2. Model Development Layer

  • Provides tooling for model development
  • Includes frameworks for training, functioning, and inference optimisation
  • Requires systematic evaluation approaches

3. Infrastructure Layer

  • Handles model serving
  • Manages underlying technical requirements

Planning AI Applications

The chapter outlines a modern approach to AI application development that differs significantly from traditional ML projects. Rather than beginning with data collection and model training, AI engineering often starts with product development, leveraging existing models. This approach allows teams to validate product concepts before investing heavily in data and model development.

Key planning considerations include:

  • Setting appropriate expectations
  • Determining user exposure levels
  • Deciding between internal and external deployment
  • Understanding maintenance requirements

A notable insight is the “80/20” development pattern: while reaching 80% functionality can be relatively quick, achieving the final 20% often requires equal or greater effort than the initial development phase.

Evaluation and Implementation Challenges

The chapter emphasises that working with AI models presents unique evaluation challenges compared to traditional ML systems. This complexity stems from:

  • The open-ended nature of outputs
  • Difficulty in implementing strict guardrails
  • Challenges in type enforcement
  • The need for comprehensive evaluation strategies

Data and Model Adaptation

The text discusses how data set engineering and inference optimisation, while still relevant, take on different forms in AI engineering compared to traditional ML engineering. The focus shifts from raw data collection and processing to effective model adaptation and deployment strategies.

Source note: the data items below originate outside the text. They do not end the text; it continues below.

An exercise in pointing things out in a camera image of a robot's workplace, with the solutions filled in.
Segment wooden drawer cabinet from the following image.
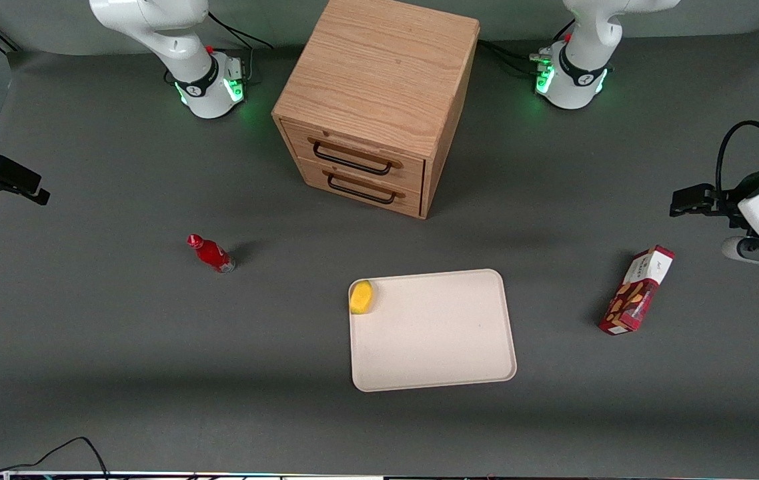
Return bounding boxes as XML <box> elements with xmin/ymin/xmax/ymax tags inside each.
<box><xmin>271</xmin><ymin>0</ymin><xmax>481</xmax><ymax>220</ymax></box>

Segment wooden drawer front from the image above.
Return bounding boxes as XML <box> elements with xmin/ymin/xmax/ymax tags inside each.
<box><xmin>295</xmin><ymin>157</ymin><xmax>425</xmax><ymax>219</ymax></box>
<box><xmin>281</xmin><ymin>120</ymin><xmax>426</xmax><ymax>195</ymax></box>

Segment black cable at table edge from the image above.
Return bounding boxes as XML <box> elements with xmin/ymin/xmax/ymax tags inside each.
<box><xmin>0</xmin><ymin>437</ymin><xmax>111</xmax><ymax>480</ymax></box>

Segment yellow lemon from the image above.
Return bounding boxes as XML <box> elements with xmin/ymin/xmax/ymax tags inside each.
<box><xmin>349</xmin><ymin>280</ymin><xmax>374</xmax><ymax>315</ymax></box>

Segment black right arm base cables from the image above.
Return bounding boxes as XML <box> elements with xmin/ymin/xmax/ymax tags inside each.
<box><xmin>208</xmin><ymin>12</ymin><xmax>274</xmax><ymax>85</ymax></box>

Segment red cookie box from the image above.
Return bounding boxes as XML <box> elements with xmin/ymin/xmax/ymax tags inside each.
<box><xmin>598</xmin><ymin>245</ymin><xmax>676</xmax><ymax>335</ymax></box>

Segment black left arm base cables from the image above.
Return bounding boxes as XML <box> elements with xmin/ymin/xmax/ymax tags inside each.
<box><xmin>478</xmin><ymin>39</ymin><xmax>555</xmax><ymax>78</ymax></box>

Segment red plastic bottle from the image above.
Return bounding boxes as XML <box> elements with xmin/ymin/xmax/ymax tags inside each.
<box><xmin>187</xmin><ymin>234</ymin><xmax>236</xmax><ymax>275</ymax></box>

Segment cream rectangular tray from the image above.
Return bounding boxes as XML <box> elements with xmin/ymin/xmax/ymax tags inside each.
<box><xmin>348</xmin><ymin>269</ymin><xmax>518</xmax><ymax>393</ymax></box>

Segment black arm base cables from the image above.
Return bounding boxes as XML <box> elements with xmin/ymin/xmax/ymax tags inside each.
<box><xmin>208</xmin><ymin>12</ymin><xmax>274</xmax><ymax>85</ymax></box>
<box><xmin>478</xmin><ymin>39</ymin><xmax>555</xmax><ymax>78</ymax></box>

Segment black metal drawer handle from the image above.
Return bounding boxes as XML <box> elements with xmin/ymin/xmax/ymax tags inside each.
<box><xmin>307</xmin><ymin>137</ymin><xmax>403</xmax><ymax>177</ymax></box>
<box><xmin>321</xmin><ymin>168</ymin><xmax>407</xmax><ymax>205</ymax></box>

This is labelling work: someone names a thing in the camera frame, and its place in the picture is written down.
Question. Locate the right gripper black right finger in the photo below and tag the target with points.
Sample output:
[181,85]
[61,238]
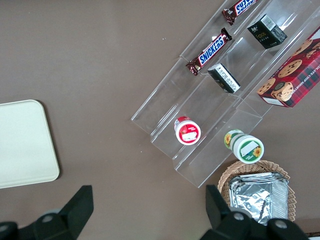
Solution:
[225,225]

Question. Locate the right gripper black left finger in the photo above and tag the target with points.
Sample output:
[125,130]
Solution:
[62,222]

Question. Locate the foil tray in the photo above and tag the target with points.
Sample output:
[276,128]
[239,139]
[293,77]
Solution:
[257,197]

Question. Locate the light wicker basket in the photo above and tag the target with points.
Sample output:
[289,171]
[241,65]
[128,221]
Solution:
[250,168]

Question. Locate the cream plastic tray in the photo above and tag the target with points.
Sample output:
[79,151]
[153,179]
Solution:
[25,145]

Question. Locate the green-lidded sunflower jar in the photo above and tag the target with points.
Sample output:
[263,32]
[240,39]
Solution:
[248,148]

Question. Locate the red-lidded small jar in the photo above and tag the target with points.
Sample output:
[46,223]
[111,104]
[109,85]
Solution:
[188,133]

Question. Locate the clear acrylic stepped shelf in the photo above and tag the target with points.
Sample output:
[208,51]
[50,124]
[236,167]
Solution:
[225,115]

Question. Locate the small black carton box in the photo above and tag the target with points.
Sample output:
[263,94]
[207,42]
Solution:
[225,78]
[266,32]

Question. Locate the red tartan cookie box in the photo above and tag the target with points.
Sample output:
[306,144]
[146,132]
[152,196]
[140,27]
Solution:
[297,75]

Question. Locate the Snickers chocolate bar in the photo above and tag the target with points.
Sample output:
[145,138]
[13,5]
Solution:
[210,52]
[240,8]

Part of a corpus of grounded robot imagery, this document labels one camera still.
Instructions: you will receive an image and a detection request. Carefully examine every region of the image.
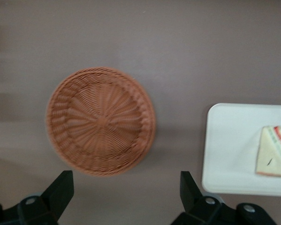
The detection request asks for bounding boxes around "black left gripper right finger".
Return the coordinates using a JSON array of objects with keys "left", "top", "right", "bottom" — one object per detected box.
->
[{"left": 172, "top": 171, "right": 223, "bottom": 225}]

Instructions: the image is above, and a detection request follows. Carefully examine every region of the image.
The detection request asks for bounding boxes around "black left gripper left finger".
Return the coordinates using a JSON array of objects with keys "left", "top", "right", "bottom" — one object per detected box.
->
[{"left": 16, "top": 170, "right": 75, "bottom": 225}]

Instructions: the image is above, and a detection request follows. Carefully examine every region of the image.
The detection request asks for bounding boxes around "plastic-wrapped triangle sandwich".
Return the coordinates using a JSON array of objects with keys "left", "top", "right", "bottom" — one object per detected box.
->
[{"left": 255, "top": 125, "right": 281, "bottom": 179}]

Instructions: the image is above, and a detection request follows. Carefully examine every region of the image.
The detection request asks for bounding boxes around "white plastic tray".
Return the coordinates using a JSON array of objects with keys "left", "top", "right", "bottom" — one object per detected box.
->
[{"left": 201, "top": 103, "right": 281, "bottom": 195}]

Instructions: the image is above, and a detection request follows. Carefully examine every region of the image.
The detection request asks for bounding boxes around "round brown wicker basket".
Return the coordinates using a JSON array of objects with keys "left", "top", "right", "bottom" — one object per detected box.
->
[{"left": 45, "top": 67, "right": 157, "bottom": 177}]

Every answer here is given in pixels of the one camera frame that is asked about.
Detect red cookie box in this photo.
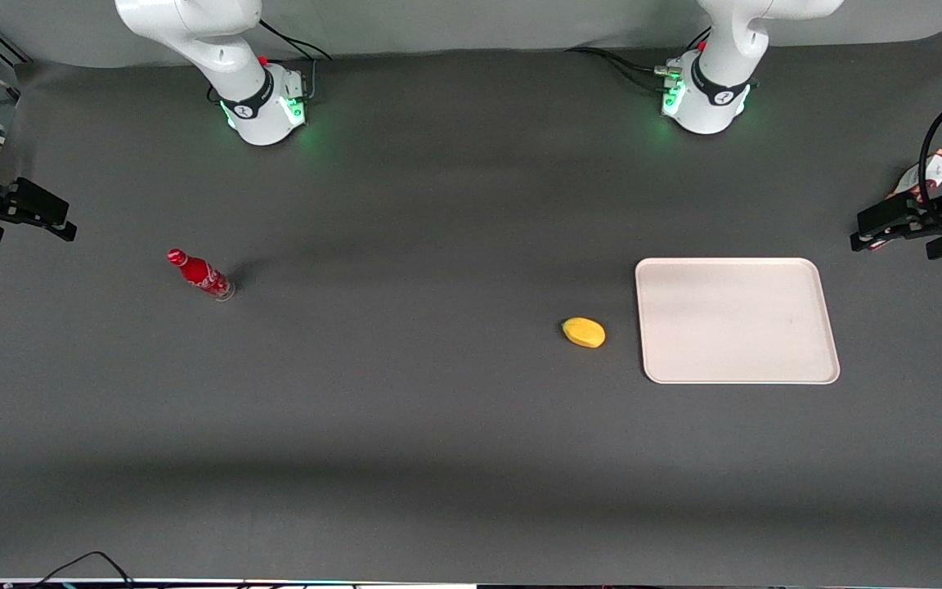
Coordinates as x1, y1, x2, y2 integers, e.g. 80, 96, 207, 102
870, 149, 942, 250

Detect white rectangular plastic tray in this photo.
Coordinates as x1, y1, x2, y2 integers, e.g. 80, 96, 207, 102
635, 258, 841, 385

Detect red cola bottle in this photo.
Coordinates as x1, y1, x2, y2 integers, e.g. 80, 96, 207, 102
166, 248, 236, 302

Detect yellow mango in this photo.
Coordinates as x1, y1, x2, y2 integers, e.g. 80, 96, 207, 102
562, 317, 607, 349

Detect black right arm base cable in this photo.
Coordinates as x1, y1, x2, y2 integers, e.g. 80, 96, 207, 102
208, 20, 334, 106

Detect black left arm base cables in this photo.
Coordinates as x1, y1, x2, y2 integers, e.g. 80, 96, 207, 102
565, 27, 712, 92

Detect black cable at table edge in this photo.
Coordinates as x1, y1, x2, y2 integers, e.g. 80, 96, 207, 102
5, 551, 137, 589

Modern Development Paradigm

A significant paradigm shift is highlighted in the development approach: unlike traditional ML engineering, which typically begins with data collection and model training, AI engineering enables a product-first approach. This allows teams to validate concepts using existing models before committing to extensive data collection or model development efforts.

Discussion summary

The conversation started with a bit on how AI Engineering represents an interesting shift in the software engineering landscape, potentially opening new career paths for traditional software engineers. While developers may not need deep mathematical knowledge of derivatives and linear algebra upfront, there’s a growing recognition that understanding how AI systems behave - their constraints and opportunities - is becoming increasingly valuable.

A key tension emerged in the discussion around enterprise adoption. While there’s significant enthusiasm around AI applications, particularly on social media where developers showcase apps with substantial user bases, enterprise companies often maintain their traditional team structures. This creates an interesting dynamic where companies might maintain their existing ML engineering teams while simultaneously forming new “tiger teams” focused on generative AI initiatives, leading to organisational friction.

The group discussed how while it’s now possible for software engineers to quickly build AI applications by calling APIs, they often hit limitations that require deeper understanding. This raises questions about whether the “shallow” approach of purely application-level development is sustainable, or whether engineers will inevitably need to develop deeper technical knowledge around model behaviour, evaluation, and fine-tuning.

A particularly notable challenge discussed was handling the non-deterministic nature of AI systems. Traditional software engineering practices, like unit testing, don’t translate cleanly to systems where outputs can vary even with temperature set to zero. This highlights how AI Engineering requires new patterns and practices beyond traditional software engineering approaches.

The discussion also touched on evaluation techniques, including the use of log probabilities to understand model confidence and improve prompts. This represents an emerging area where traditional ML evaluation meets new challenges in assessing large language model outputs.